Working at a tech startup is appealing for many people, and for good reason. You get to be part of an exciting company culture, you have more opportunities for growth and improvement, and you get to sit across the boardroom table from the innovative entrepreneurs that are leading the charge.
Needless to say, the desire to be involved with a tech startup is completely understandable – even if you aren’t an engineer. Luckily, as you’re already aware, these ventures don’t just need tech-savvy employees. These startups also offer non-tech positions that run the gamut, including marketing startup jobs, business development jobs, sales jobs, operations jobs and account executive jobs, to name a few.
Is There Space for Non-Tech Positions in the Tech Startup Industry?

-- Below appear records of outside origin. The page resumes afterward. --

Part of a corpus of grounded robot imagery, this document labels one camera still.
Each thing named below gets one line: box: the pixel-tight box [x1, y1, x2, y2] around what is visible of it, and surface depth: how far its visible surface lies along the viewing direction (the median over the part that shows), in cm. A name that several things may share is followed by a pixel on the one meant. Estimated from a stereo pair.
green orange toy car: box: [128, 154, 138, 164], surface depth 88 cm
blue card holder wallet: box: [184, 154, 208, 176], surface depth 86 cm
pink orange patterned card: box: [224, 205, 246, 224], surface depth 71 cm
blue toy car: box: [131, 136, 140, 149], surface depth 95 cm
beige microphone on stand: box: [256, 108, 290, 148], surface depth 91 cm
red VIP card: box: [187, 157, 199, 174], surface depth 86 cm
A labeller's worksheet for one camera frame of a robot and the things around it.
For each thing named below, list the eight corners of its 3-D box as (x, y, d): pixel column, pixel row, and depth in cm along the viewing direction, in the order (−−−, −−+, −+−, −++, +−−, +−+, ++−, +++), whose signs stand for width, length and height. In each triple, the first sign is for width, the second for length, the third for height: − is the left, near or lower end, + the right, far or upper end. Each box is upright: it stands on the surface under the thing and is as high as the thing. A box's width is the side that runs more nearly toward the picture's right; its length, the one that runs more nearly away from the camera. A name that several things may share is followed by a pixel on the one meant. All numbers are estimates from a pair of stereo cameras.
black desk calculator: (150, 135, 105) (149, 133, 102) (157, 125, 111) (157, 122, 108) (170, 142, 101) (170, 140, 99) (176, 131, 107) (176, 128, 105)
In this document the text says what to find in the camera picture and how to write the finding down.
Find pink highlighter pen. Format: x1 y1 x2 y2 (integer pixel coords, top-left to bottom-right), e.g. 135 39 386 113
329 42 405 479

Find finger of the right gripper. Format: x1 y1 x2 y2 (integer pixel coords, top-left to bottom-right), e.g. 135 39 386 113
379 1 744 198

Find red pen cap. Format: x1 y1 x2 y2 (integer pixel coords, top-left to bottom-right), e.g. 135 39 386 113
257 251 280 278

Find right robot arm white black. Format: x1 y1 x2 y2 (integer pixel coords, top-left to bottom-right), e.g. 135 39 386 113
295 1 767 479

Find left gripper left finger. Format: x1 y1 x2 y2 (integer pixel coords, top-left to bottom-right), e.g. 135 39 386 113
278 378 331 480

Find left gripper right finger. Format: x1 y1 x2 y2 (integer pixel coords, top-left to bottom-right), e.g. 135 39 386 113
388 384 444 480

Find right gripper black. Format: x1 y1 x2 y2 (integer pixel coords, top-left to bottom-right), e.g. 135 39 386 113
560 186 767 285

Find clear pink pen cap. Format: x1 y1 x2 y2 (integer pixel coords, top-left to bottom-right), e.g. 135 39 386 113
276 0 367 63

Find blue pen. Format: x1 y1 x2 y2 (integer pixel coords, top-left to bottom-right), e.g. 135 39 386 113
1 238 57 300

There’s somewhat of a stigma in the tech world – whether it’s in Silicon Valley or London’s Silicon Roundabout – that the people who wind up in these positions are those who just weren’t smart enough to cut it as an engineer. That’s simply not true.
These non-tech jobs contribute greatly to startups, even if they aren’t actually technical in nature. For example, 6/10 of all London startup jobs listed on Angel.co are for non-tech positions (marketing startup jobs mainly). When we dive deeper into London’s tech startups existing workforce the stats speak for themselves; in startups with 500+ employees, 74% hold non-tech positions, while startups that have <100 to 500 employees report that an average of 73% are non-tech.
As John Lilly, former CEO of Mozilla, explains in this article, tech startup teams can be divided into two categories:
- Team One dedicates their time, attention, and expertise to the product, engineering, design, and growth.
- In contrast, Team Two really exists to defend and support Team One. These support functions include everything from legal and operations to sales and customer service and are necessary to build out the organization as a whole.
With that in mind, here are three things these marketing startup jobs bring to the table.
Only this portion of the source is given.